> **WORK TO BE COMPLETED**
Every line from the beginning of the data through the line containing "Segment every instance of the blue" should be reproduced exactly, and no further lines should be output.

Dataset entries:
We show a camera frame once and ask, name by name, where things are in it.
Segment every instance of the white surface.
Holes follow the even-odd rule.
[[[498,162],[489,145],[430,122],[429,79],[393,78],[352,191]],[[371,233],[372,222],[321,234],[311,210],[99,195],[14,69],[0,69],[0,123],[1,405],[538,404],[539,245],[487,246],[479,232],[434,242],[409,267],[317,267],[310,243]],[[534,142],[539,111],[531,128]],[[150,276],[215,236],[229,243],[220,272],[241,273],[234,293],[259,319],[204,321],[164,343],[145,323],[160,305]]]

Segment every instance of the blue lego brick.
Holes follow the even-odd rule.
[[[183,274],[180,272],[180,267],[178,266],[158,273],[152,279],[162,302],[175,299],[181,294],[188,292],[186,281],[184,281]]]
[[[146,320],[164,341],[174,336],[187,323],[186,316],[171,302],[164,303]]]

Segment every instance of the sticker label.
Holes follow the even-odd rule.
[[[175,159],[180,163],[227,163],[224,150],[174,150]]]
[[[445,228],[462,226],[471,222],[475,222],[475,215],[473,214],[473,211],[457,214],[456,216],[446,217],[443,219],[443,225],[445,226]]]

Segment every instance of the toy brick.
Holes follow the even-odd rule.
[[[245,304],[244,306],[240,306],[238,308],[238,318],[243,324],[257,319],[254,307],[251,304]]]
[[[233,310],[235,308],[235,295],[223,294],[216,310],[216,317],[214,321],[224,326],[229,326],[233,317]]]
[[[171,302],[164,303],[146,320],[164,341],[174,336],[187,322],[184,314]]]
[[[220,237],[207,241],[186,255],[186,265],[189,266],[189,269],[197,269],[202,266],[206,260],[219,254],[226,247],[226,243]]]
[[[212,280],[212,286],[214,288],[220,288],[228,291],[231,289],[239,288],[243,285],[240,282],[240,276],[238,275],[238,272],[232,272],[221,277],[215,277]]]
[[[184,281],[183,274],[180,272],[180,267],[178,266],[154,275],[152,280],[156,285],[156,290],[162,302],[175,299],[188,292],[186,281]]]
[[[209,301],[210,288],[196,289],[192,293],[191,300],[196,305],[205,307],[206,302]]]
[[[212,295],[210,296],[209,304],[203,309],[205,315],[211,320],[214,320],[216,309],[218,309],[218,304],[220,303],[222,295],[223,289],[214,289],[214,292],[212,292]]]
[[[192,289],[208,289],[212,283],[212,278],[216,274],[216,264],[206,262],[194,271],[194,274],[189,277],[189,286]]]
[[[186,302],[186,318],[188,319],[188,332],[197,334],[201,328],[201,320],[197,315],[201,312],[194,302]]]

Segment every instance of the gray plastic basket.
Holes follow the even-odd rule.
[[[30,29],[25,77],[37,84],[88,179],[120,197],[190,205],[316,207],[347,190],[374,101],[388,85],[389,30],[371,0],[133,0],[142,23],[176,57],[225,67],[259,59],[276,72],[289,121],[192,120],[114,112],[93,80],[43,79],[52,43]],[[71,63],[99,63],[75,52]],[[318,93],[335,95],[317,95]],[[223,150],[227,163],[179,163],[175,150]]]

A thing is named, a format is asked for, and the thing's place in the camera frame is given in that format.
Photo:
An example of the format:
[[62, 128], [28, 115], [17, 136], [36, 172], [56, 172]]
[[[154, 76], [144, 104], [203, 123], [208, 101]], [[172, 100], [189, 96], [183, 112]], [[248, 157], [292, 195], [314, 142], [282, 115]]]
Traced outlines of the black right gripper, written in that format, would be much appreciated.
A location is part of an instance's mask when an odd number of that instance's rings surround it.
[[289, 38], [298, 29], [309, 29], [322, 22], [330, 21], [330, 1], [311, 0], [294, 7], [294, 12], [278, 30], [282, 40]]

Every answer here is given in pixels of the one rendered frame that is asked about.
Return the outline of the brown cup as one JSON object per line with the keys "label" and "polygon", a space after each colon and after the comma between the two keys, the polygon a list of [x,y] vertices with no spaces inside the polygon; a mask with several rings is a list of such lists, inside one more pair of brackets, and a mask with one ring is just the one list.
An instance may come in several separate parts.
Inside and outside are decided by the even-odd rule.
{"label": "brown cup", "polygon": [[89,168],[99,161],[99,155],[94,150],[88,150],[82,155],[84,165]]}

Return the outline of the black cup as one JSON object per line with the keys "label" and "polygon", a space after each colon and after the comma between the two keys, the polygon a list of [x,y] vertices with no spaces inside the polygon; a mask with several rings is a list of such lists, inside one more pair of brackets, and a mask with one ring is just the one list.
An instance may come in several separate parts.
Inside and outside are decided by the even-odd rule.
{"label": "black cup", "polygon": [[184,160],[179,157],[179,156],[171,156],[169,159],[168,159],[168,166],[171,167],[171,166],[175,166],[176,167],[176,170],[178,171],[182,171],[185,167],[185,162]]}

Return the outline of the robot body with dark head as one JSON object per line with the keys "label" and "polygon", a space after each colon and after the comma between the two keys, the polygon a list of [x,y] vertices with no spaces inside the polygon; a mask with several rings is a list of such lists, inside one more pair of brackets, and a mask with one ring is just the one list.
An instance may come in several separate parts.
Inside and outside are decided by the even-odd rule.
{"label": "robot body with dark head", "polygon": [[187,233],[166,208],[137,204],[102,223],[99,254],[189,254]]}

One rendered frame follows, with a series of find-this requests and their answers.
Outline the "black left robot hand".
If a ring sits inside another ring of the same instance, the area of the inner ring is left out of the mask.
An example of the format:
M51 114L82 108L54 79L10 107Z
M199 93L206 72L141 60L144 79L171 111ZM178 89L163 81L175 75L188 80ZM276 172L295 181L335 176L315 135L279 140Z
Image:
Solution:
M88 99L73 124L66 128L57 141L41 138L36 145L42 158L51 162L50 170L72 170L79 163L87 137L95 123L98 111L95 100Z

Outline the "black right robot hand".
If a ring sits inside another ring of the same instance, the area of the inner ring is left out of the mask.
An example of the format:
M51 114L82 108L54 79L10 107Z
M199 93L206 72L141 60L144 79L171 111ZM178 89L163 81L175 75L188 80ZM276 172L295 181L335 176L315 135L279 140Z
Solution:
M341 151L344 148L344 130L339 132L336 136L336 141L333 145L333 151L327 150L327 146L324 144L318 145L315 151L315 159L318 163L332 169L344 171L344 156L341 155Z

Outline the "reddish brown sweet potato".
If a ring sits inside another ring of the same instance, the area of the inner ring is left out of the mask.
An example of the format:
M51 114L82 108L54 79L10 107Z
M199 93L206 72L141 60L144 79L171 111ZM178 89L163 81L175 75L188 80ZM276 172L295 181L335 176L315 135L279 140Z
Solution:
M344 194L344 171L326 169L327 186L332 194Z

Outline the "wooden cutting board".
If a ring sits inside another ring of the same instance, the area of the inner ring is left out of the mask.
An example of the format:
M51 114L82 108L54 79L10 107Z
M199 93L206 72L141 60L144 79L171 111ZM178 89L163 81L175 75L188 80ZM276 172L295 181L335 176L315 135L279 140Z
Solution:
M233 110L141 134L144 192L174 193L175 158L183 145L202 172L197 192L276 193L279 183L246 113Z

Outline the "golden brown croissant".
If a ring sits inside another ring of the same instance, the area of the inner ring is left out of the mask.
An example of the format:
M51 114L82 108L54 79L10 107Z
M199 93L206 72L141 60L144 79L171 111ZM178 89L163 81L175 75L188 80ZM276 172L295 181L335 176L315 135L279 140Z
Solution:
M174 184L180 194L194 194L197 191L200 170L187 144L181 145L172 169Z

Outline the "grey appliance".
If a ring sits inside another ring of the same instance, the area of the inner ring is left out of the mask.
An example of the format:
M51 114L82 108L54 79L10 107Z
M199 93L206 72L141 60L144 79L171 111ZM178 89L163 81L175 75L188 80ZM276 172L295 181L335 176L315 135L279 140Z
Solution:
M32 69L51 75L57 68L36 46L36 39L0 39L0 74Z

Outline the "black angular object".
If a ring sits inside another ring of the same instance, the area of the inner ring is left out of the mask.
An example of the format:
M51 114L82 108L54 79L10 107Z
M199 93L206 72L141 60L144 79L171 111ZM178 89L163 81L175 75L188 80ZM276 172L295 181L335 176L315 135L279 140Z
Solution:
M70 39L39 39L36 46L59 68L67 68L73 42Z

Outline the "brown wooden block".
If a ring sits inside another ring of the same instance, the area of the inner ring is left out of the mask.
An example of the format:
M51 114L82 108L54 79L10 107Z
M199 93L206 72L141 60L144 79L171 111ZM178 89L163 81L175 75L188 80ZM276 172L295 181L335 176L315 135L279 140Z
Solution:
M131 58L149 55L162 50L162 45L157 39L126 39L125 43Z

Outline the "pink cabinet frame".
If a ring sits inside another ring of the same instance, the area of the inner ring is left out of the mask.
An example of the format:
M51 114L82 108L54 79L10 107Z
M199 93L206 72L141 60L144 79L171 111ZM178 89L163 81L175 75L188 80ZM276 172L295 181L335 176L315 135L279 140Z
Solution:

> **OUTPUT BELOW**
We show a camera frame once and ask, name by name, where things are in it.
Segment every instance of the white surface.
Holes follow the even-odd rule.
[[[498,162],[489,145],[430,122],[429,79],[393,78],[352,191]],[[371,233],[372,222],[321,234],[311,210],[99,195],[14,69],[0,69],[0,123],[1,405],[538,404],[539,245],[487,246],[479,232],[434,242],[409,267],[317,267],[310,243]],[[534,142],[539,111],[531,128]],[[150,276],[215,236],[229,243],[220,272],[241,273],[234,293],[259,319],[204,321],[164,343],[145,323],[160,305]]]

Segment every instance of the blue lego brick.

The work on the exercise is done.